Appearance of ISA in BC must lead to immediate action by DFO
CAAR is calling for an immediate action plan from Fisheries and Oceans Canada (DFO) in response to the discovery of a deadly salmon disease in BC waters.
Conservationists working to protect wild salmon in BC from the negative effects of net-cage salmon farming have long feared the possibility of an outbreak of a highly contagious marine influenza virus – Infectious Salmon Anemia (ISA). This deadly disease has appeared where salmon are raised in open net-cage aquaculture. Outbreaks have caused problems in Norway, Scotland, eastern Canada and the USA. In 2007 an outbreak among Chilean salmon farms became an epidemic leading to the death or destruction of 70% of the country’s farmed salmon. Now for the first time the ISA virus has been detected in the North Pacific. The consequences could be devastating.

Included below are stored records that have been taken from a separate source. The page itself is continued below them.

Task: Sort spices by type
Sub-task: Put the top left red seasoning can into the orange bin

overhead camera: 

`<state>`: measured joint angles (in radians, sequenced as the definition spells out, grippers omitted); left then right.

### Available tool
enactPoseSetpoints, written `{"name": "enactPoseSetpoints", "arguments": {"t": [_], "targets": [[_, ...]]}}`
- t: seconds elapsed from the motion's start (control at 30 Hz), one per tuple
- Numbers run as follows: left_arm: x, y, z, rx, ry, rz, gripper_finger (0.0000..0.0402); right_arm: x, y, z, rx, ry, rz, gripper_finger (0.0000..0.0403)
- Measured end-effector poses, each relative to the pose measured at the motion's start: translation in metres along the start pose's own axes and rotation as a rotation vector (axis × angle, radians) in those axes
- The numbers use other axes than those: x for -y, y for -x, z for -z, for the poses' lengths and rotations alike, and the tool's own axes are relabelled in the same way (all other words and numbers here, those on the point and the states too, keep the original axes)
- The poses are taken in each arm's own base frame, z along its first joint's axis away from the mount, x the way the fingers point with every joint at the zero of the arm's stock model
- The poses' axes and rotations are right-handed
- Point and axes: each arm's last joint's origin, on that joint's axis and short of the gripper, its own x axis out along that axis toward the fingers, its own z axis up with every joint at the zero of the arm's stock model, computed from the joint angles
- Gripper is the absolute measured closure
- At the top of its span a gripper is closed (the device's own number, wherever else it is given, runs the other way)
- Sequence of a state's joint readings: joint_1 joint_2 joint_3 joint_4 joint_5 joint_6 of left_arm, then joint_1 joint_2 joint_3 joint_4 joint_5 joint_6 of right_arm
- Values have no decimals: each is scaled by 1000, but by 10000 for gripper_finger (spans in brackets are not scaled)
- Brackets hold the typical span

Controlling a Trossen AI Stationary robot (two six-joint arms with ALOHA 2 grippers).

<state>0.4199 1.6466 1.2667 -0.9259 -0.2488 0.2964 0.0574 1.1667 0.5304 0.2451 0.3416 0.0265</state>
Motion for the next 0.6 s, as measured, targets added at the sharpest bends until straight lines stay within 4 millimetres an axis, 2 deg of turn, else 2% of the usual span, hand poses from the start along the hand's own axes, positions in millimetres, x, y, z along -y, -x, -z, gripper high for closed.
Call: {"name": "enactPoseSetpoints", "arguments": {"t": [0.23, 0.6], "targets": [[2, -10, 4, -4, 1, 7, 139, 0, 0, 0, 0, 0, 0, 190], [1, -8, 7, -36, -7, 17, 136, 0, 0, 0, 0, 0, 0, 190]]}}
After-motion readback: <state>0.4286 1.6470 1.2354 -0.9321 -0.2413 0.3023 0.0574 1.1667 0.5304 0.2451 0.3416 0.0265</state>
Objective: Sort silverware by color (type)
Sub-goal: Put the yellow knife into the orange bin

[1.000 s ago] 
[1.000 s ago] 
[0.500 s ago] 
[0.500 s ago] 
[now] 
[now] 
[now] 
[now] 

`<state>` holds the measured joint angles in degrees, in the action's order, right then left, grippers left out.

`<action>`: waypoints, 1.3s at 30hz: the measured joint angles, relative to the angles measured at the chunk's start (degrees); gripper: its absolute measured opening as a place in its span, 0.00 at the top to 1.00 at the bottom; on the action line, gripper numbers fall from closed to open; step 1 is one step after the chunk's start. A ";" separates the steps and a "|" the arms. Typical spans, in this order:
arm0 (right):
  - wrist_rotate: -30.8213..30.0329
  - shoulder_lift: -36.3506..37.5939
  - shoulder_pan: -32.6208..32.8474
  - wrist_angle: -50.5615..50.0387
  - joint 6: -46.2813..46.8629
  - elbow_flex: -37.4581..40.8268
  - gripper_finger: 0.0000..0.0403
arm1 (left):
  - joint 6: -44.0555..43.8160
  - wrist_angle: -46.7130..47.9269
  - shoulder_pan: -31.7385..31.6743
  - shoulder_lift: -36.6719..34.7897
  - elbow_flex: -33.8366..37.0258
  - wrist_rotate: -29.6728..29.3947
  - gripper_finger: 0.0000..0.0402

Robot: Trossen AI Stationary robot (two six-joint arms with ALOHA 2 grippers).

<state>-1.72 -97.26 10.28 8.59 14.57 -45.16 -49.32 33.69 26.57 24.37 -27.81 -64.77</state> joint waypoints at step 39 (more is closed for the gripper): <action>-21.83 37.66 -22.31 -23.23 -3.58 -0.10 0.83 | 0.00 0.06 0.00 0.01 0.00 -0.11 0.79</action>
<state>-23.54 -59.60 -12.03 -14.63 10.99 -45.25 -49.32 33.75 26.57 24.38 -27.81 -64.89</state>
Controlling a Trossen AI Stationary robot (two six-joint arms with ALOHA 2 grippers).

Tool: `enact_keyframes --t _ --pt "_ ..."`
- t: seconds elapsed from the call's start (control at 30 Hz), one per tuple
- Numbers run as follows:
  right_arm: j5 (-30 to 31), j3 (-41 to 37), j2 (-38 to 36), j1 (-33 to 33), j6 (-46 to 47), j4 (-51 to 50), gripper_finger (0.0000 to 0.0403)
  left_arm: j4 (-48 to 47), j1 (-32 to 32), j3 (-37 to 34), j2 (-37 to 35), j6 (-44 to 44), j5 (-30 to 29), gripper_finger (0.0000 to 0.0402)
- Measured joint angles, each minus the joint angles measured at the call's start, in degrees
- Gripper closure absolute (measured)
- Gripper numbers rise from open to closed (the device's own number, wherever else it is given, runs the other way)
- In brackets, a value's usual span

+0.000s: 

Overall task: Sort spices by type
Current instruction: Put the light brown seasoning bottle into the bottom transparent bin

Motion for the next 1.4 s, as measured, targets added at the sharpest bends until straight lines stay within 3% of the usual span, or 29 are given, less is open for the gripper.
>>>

While the evidence is not yet comprehensive, the simple detection of this virus in wild salmon should be enough to compel the Canadian government to act, and act quickly.
Experts certainly concur. According to the New York Times on Oct. 17th: “James Winton, who leads the fish health research group at the Western Fisheries Research Center in Seattle, an arm of the United States Geological Survey, called it a “disease emergency” and urged that research begin at once to determine on how far the virus had spread.”

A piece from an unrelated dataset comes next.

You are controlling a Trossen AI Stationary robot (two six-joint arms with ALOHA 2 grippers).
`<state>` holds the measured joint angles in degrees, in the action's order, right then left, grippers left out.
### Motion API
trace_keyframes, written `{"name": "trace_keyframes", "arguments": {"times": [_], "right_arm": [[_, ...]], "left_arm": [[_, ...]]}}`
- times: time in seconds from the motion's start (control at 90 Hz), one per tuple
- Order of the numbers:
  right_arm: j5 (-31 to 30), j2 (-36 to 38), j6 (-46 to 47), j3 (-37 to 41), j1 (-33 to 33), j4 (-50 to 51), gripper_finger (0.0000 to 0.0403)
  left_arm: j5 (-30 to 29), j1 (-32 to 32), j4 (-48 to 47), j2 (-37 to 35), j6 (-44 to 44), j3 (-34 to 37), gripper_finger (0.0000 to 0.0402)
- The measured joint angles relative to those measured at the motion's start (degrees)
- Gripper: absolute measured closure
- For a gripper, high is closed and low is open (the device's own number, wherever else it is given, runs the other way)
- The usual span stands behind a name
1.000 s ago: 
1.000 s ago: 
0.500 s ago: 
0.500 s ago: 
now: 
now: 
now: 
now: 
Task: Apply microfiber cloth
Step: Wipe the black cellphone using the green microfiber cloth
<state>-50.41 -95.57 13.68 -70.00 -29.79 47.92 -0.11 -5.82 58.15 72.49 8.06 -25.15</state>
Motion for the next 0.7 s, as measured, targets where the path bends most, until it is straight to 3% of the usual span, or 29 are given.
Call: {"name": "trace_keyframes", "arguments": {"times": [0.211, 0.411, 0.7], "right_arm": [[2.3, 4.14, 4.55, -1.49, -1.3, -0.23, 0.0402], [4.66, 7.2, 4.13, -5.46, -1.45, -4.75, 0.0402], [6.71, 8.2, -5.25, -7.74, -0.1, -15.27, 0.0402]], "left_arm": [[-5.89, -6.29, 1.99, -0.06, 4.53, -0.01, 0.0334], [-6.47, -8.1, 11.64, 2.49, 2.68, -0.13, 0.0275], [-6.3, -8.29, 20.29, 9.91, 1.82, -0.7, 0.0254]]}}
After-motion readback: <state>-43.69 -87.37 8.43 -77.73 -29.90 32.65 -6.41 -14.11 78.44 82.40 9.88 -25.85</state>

CAAR is calling on Canada’s federal government leaders and Fisheries and Oceans Canada (DFO) to take the following actions:
- DFO must immediately convene a workshop of international experts and develop a transparent, public plan to address this threat.

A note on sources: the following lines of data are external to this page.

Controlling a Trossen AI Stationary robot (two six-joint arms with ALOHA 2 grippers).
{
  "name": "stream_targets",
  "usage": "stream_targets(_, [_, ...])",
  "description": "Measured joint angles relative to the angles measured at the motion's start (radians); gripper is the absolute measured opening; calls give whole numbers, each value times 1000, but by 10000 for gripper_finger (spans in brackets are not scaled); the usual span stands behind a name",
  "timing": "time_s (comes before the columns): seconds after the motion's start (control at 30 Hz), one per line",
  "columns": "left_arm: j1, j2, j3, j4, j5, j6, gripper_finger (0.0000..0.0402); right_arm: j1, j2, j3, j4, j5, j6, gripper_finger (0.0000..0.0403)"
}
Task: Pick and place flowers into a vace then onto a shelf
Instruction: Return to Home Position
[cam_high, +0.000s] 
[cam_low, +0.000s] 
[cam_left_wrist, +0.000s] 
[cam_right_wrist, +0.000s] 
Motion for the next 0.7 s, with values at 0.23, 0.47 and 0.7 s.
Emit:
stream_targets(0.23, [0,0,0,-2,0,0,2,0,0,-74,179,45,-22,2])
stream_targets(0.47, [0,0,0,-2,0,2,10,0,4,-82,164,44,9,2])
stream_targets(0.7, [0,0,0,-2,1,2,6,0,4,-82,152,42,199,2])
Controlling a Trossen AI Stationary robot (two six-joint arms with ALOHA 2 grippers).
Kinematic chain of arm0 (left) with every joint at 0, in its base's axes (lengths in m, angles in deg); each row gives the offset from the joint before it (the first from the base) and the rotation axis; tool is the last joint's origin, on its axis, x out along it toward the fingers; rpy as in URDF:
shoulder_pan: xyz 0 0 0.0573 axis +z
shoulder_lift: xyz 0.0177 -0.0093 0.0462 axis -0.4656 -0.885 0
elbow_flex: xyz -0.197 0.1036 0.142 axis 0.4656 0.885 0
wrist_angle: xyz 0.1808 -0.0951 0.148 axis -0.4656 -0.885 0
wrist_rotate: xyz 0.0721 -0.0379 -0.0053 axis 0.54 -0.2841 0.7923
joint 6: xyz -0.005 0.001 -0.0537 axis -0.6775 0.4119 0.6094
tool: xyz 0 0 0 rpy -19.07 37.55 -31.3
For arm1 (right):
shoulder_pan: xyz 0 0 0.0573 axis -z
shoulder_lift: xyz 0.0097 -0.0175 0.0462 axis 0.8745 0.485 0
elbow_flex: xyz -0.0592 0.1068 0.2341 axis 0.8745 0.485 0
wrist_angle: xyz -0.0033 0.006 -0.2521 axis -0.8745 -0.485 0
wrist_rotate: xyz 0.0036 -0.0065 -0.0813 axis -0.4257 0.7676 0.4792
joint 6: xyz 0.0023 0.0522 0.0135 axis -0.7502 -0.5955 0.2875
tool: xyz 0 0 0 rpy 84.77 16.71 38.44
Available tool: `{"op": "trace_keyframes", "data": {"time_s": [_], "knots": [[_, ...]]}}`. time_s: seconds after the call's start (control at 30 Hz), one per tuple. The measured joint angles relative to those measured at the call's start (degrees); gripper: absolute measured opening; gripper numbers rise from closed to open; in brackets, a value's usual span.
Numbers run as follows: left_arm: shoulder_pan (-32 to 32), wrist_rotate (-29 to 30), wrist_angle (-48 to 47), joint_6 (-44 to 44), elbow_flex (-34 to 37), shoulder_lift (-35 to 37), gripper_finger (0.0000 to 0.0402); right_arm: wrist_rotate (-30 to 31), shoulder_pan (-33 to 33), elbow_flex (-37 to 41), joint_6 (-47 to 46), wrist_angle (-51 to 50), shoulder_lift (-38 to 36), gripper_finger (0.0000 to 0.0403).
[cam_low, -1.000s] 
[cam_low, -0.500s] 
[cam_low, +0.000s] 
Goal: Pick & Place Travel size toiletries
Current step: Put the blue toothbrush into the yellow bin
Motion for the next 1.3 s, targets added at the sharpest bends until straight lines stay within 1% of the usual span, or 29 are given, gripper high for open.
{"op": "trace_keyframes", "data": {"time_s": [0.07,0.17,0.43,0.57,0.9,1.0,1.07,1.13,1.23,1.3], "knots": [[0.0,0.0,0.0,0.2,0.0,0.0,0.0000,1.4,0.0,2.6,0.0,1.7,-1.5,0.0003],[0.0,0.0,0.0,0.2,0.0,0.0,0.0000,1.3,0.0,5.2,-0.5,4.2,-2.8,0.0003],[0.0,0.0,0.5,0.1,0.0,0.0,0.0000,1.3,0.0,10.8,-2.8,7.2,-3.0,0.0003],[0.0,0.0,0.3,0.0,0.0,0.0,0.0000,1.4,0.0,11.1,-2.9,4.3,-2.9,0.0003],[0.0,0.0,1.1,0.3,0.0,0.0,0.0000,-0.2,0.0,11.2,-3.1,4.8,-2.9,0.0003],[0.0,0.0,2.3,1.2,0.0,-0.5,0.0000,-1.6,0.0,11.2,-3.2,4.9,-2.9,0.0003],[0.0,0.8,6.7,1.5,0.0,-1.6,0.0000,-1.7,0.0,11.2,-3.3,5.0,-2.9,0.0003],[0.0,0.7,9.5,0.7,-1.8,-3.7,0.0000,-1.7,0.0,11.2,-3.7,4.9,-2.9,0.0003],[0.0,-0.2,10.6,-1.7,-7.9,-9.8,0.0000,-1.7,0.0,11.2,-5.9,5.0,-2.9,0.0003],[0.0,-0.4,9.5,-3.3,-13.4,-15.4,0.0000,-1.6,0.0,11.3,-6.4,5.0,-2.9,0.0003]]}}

- In cooperation and collaboration with the US National Oceanic and Atmospheric Administration (NOAA), DFO must immediately initiate comprehensive, independently-audited testing of wild salmon, farmed salmon, herring and pilchard in BC to determine the extent of the disease. Results should be verified by the OIE reference laboratory at the Atlantic Veterinary College in P.E.I.
- Conduct the testing necessary to track the source of the disease.
- Immediately cull all farmed fish in any farm site where fish test positive for ISAv.
- Fast-track the development of closed containment systems for salmon aquaculture and present a firm, expedited timeline for phasing out all open net-cage operations.
Sockeye salmon smolts were collected in early 2011 as part of a long-term study on the collapse of the Rivers Inlet sockeye populations. The study is led by Simon Fraser University professor Dr. Rick Routledge. 48 sockeye were noted to be extremely thin and samples were sent for analysis. 2 of the 48 tested positive for the European strain of the ISA virus.
The salmon farming industry has stated that they have never found one case of the ISA virus on BC salmon farms among the 600 to 800 fish they claim to test each year. However salmon farming industry documents entered into evidence during the Cohen Inquiry revealed that symptoms of ISA were detected in farmed fish over one thousand times since 2006.
Viruses including ISA are known to mutate and the presence of this disease could potentially decimate wild salmon runs in British Columbia. It is imperative the Government of Canada act on this issue without delay.